Confira a reestilização brasileira do Golf que foi rejeitada pela Volkswagen

Luiz Alberto Veiga, ex-designer da Volkswagen, revela imagem da reestilização proposta pela subsidiária brasileira para a quarta geração do modelo

Proposta de reestilização do Volkswagen Golf, revelada por Luiz Alberto Veiga, ex-designer da marca alemã.
Uma das propostas de reestilização da quarta geração do Golf incoporava faróis duplos assimétricos em parábola, grade mais ampla e para-choque mais "limpo" Reprodução

Desta vez, Luiz Alberto Veiga traz à luz uma reestilização do Golf que foi rejeitada pela Volkswagen alemã.

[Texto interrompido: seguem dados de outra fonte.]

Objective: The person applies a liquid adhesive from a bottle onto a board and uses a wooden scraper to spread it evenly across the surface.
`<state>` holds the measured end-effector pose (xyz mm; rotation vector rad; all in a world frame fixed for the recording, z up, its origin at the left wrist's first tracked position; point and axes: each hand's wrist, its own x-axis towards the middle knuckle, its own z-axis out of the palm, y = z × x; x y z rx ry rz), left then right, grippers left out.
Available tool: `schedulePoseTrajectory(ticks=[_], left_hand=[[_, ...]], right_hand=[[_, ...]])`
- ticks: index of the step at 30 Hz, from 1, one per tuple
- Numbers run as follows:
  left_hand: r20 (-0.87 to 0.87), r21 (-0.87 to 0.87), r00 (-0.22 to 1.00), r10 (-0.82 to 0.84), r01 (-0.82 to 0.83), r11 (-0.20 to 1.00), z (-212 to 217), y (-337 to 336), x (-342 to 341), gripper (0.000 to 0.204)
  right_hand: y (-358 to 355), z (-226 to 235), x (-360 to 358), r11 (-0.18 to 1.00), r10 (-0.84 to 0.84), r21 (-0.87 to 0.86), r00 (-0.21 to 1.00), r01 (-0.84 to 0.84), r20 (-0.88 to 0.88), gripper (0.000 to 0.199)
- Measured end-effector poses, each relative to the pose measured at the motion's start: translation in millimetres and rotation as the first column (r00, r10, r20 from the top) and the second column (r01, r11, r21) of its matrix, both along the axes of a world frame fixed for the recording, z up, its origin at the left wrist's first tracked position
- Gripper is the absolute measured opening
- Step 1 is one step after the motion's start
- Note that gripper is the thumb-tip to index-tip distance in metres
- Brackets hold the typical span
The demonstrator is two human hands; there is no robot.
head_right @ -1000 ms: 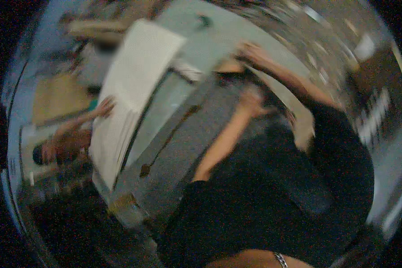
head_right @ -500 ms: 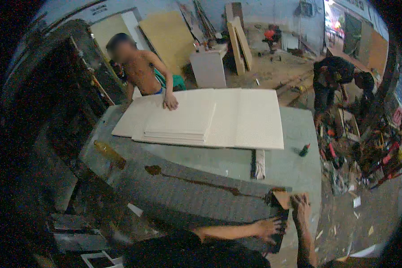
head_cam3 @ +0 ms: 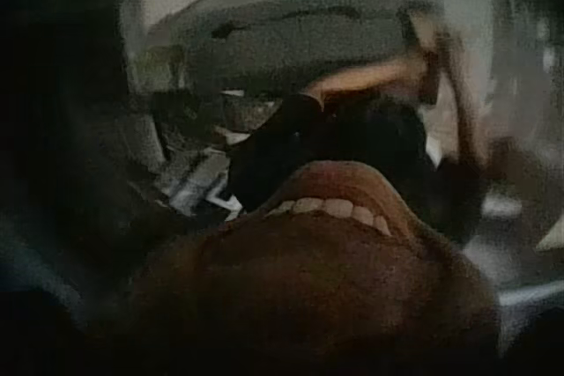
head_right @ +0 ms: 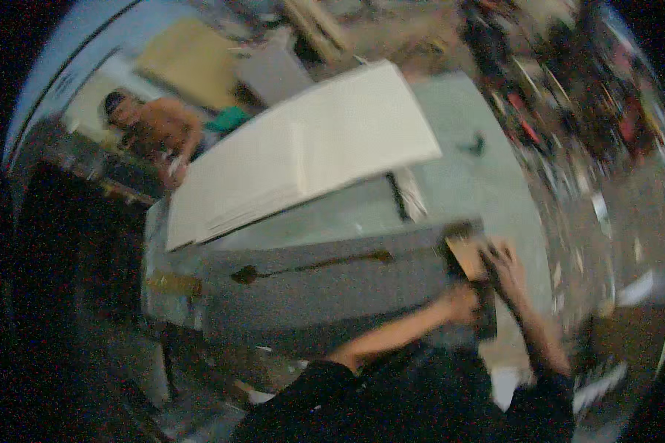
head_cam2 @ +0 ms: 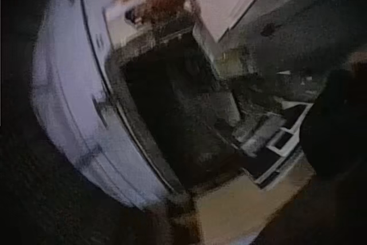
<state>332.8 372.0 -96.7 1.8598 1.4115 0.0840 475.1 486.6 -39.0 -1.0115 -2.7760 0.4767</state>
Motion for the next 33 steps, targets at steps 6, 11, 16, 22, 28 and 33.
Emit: schedulePoseTrajectory(ticks=[6,11,16,22,28,33], left_hand=[[-0.109,0.292,0.993,-0.038,0.069,0.954,-32,-3,1,0.078],[-0.086,0.536,0.973,-0.216,0.228,0.813,14,10,27,0.063],[-0.086,0.579,0.979,-0.183,0.199,0.791,7,3,13,0.063],[-0.072,0.61,0.985,-0.158,0.169,0.774,9,3,1,0.062],[-0.087,0.522,0.98,-0.179,0.198,0.83,10,5,8,0.061],[-0.064,0.568,0.986,-0.151,0.16,0.807,8,2,5,0.064]], right_hand=[[29,-28,-18,0.999,-0.023,0.047,0.994,0.018,0.108,0.052],[55,-25,25,0.965,-0.109,0.253,0.985,0.072,0.134,0.066],[70,-35,-8,0.944,-0.089,0.326,0.99,0.048,0.112,0.073],[74,-22,-4,0.968,0.011,0.244,0.982,-0.057,0.187,0.062],[56,9,42,0.977,0.106,0.177,0.99,-0.121,0.093,0.065],[87,33,-18,0.988,-0.088,0.124,0.995,0.094,-0.054,0.049]])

É mais um capítulo do fundo do baú do ex-designer da marca alemã, que já mostrou propostas no mínimo curiosas como o Voyage do Gol Bolinha, a picape do Santana (com caçamba da Hilux) e algumas reestilizações da Kombi.

“Fizemos esta proposta de facelift do Golf, que foi apresentado a representantes do board alemão como uma solução ‘barata’ para uma modernização do modelo no Brasil. Após a apresentação recebemos ordens de esconder e destruir o modelo”, postou Luiz Alberto Veiga no Instagram.

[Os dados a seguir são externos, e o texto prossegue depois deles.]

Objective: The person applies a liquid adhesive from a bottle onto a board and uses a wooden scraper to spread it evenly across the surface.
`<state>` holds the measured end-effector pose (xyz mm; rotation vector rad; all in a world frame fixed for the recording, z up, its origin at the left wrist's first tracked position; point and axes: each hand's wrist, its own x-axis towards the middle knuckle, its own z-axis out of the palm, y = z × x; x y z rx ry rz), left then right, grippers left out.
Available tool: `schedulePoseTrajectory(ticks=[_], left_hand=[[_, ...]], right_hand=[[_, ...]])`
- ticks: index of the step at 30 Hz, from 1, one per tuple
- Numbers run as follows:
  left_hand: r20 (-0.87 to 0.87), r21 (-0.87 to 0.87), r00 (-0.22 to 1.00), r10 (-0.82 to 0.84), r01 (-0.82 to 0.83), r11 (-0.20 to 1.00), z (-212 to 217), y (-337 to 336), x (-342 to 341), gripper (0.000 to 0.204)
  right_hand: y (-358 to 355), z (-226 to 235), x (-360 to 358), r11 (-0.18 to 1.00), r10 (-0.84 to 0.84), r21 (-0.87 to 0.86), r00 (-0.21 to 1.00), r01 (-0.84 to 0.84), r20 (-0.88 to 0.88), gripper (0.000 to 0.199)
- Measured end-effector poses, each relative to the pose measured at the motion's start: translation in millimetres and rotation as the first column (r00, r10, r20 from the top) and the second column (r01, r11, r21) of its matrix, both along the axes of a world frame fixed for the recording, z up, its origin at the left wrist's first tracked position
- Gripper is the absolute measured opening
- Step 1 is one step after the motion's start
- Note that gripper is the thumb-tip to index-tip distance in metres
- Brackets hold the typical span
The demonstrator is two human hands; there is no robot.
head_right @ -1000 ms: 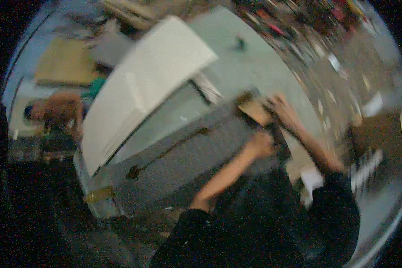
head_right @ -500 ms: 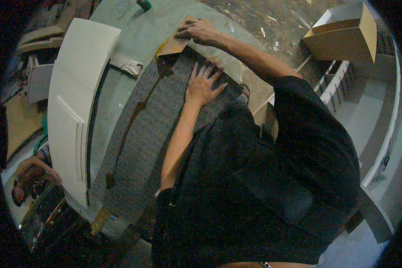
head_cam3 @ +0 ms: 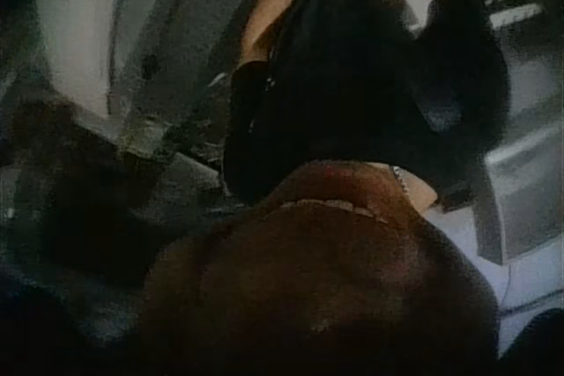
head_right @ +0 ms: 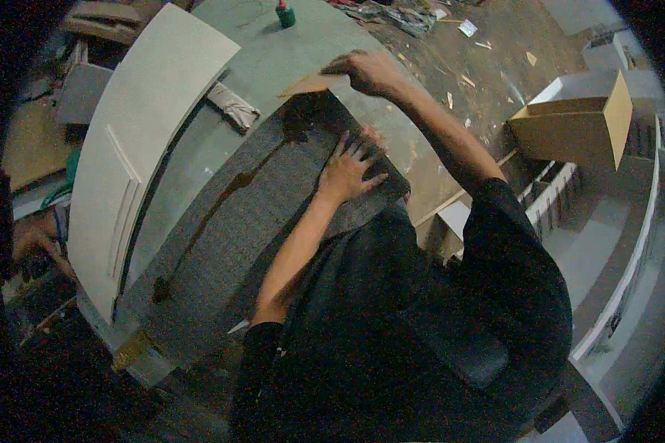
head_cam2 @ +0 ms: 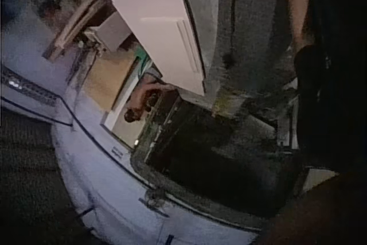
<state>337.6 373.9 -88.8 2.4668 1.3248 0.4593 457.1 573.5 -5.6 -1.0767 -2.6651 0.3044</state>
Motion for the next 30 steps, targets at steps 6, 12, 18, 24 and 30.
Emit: schedulePoseTrajectory(ticks=[6,12,18,24,30], left_hand=[[-0.031,0.049,0.999,-0.031,0.033,0.998,-20,2,0,0.064],[0.048,0.061,0.999,-0.019,0.016,0.998,-36,-1,1,0.064],[-0.006,-0.081,1.0,-0.021,0.02,0.997,-12,-2,1,0.064],[0.098,-0.3,0.99,0.099,-0.065,0.952,-25,-12,7,0.065],[0.08,-0.199,0.993,0.083,-0.066,0.978,-23,-9,3,0.066]], right_hand=[[80,15,-81,0.975,0.187,-0.165,0.953,-0.15,0.239,0.033],[75,17,-114,0.925,0.372,-0.233,0.847,-0.302,0.38,0.032],[33,22,-54,0.897,0.425,-0.195,0.895,-0.396,0.136,0.051],[-76,-20,8,0.944,0.304,0.07,0.933,-0.322,0.193,0.04],[-80,15,5,0.954,0.294,-0.118,0.932,-0.275,0.213,0.054]])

Golf MK4,5 teve visual polêmico

Para contextualizar, a proposta de reestilização foi feita para a quarta geração do Golf, que chegou a ser fabricada no Brasil a partir de 1999. Em nível global, essa carroceria durou até 2006, quando foi substituída pela quinta geração.

Porém, no Brasil, a quarta geração do modelo durou até 2007, quando recebeu uma reestilização apelidada de “quatro e meio”. Por aqui essa carroceria durou até 2014, quando foi substituída pela geração 7 global (portanto, não tivemos por aqui nem o Golf MK5 e nem o MK6).

E a publicação do ex-designer da Volkswagen fez barulho justamente porque o MK 4,5 é considerado meio bastardo. “Esse design teria sido melhor do que o Golf 4,5 que se teve… Aquilo ali é uma aberração até hoje”, comentou o seguidor Matheus Cabrera.

Proposta de reestilização de Luiz Alberto Veiga foi elogiada

A imagem do Golf reestilizado divulgada por Luiz Alberto Veiga tem duas propostas de design, uma em cada lado do veículo. O da direita tem faróis duplos parabólicos e assimétricos, a grade um pouco mais ampla e para-choque dianteiro mais limpo e horizontal.

Não é possível ver a traseira, o que também ficou só na vontade para vários seguidores. Já a segunda proposta, do lado esquerdo, só é possível constatar que p farol é “fechado”, mais convencional.

“Na verdade tínhamos conseguido um grande impacto visual com muito pouco investimentos e mudanças, enquanto a Alemanha estava desenvolvendo um Golf completamente novo, até o último parafuso, com um custo astronômico”, explicou o ex-designer da Volkswagen.

“Para o Brasil, a decisão foi ruim, porque continuamos com um modelo desatualizado e não tivemos dinheiro para produzir aqui o novo Golf, mais uma vez, devido aos grandes investimentos necessários, versus nosso mercado, sempre vacilante e traiçoeiro”, comentou o ex-designer da Volkswagen.

Colagem compara a proposta de reestilização do Volkswagen Golf (acima) com o visual de fato adotado na geração MK4,5 (abaixo).
Colagem compara a proposta de reestilização do Volkswagen Golf (acima) com o visual de fato adotado na geração MK4,5 (abaixo)

Porém, algumas pessoas viram alguma semelhança com a proposta de Veiga com o visual do MK4,5 que chegou ao mercado. “Mas o Golf acabou sendo reestilizado em 2008 num facelift quase igual esse, chamado de Golf 4,5. Que foi exportado até para o Canadá”, comentou o seguidor Rodrigo Cambará. E, se você comparar na imagem acima, não deixa de ser verdade.